Due to having the advantages of both thermal and cold plasmas, there has been an increasing interest in the warm plasma in recent years. Compared with the thermal and cold plasmas, it maintains moderate gas temperature (typically in the range of 1500–4000 K) and relative high concentration of radical species, which significantly improve the chemical reaction rate.[1,2] Therefore, the warm plasma has great application potentials in various fields, such as CH4–CO2 reforming,[3–7] combustion enhancement,[8–11] degradation of pollution,[12,13] material surface processing,[14–17] and material preparation.[18,19] The non-thermal arc discharge that produces non-thermal arc plasma (NTAP) is one of the fundamental methods for warm plasma generation, whose non-thermal characteristics are mainly realized by reducing the discharge current and/or keeping it in an unsteady-state. However, it has the disadvantages of arc plasma, such as small arc volume and arc instability.[1,19,20] Furthermore, the instability of NTAP (e.g., gliding arc plasma) is more severe compared with that of arc thermal plasma, since it periodically experiences the instability process from ignition to extinction, and its arc root has a wider range of motion.
Various types of NTAP generators have been developed to solve the whole or partial mentioned problems in recent years.[1,2,19–24] For enlarging the NTAP volume, one of the solution was to increase the sweeping area of the arc column in unit time. Many researchers, including Gangoli et al.,[1,2] Wang et al.,[19] and Zhu et al.[20] have investigated the effect of a magnetic field on arc, and a large time-average volume of NTAP was produced in a gliding arc plasma generator by applying an axial magnetic-field. Multi-arc plasma was an alternative method to enlarge the arc size by increasing the number of arcs per unit volume.[21,22] Tetsuro et al.[21] developed a multiple arc plasma generator with six knife-shaped electrodes, which was driven by a power supply with a six-phase transformer to form a six-phase 50 Hz alternating-current output. However, due to a single power supply used in the device, the multiple arcs did not exist inside the arc chamber at the same time. Another method that was used to enlarge the arc volume was glow-type discharge in NTAP by adjusting the experimental parameters, such as gas flow rate and discharge power, to meet the energetic balance between the input electrical energy and energy dissipation due to the convective cooling of the plasma column.[22–24] However, this process is difficult to control in practical industrial applications, because this type of discharge plasma is prone to change into shrinking arc under a minor disturbance.

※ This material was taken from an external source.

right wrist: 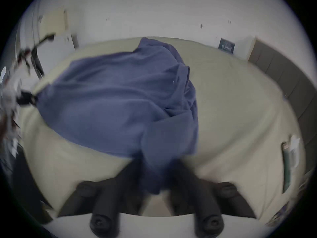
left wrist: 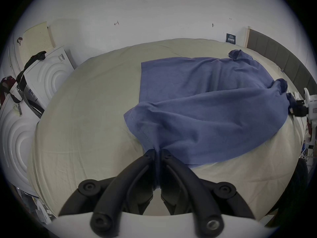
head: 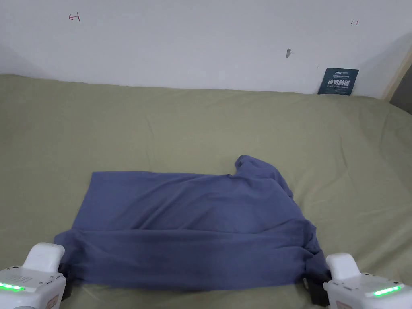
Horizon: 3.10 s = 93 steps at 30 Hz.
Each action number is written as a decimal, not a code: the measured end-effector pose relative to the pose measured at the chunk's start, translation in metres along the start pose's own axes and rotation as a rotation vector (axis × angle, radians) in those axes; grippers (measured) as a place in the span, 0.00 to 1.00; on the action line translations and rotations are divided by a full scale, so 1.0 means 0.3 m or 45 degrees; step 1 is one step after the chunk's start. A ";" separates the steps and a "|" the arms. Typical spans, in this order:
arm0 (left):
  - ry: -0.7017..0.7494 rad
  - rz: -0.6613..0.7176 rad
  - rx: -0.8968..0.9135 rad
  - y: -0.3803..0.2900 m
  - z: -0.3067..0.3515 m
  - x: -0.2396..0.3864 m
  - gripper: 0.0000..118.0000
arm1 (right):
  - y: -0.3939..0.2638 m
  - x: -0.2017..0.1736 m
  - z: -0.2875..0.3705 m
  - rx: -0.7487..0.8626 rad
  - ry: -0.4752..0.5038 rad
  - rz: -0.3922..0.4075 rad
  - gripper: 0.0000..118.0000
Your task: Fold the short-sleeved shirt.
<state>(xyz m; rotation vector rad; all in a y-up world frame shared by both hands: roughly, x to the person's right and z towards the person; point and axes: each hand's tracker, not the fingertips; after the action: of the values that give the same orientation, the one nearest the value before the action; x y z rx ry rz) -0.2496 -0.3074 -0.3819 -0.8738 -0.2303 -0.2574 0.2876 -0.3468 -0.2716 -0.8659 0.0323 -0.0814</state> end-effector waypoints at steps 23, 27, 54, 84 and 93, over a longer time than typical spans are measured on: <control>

In the present work, inspired by an invention patent of Xia et al.,[25] we developed a novel non-thermal multi-arc plasma generator with three pairs of electrodes to obtain large size NTAP, which was driven by three independent high-frequency power supplies. The high-speed image technique was employed to diagnose the dynamics and spatial distribution of the multi-arc plasma. The spatial distributions of arc plasma in the multi-arc generator were investigated by means of discharge image processing, which was combined with cross-correlation analysis to calculate the arc rotation velocity.
Figure
The main circuit schematic of the power supply used in the multi-arc generator is shown in Fig.
The properties of the multi-arc discharge, such as discharge area, fluctuation, and arc rotation velocity were investigated by data processing of the arc discharge image. The digital image processing technique[26,27] was used to calculate the discharge area. The image correlation analysis method was employed to determine the arc rotation velocity.
The gas temperature of the arc plasma was determined by using diatomic molecule OH (A2Σ → X2Π, 0–0) spectral line fitting method.[28,29] The emission spectrum of the multi-arc discharge plasma was obtained in the center of the discharge zone by an AvaSpec-2048 spectrometer with a resolution of 0.1 nm in the spectral range from 200 nm to 1100 nm.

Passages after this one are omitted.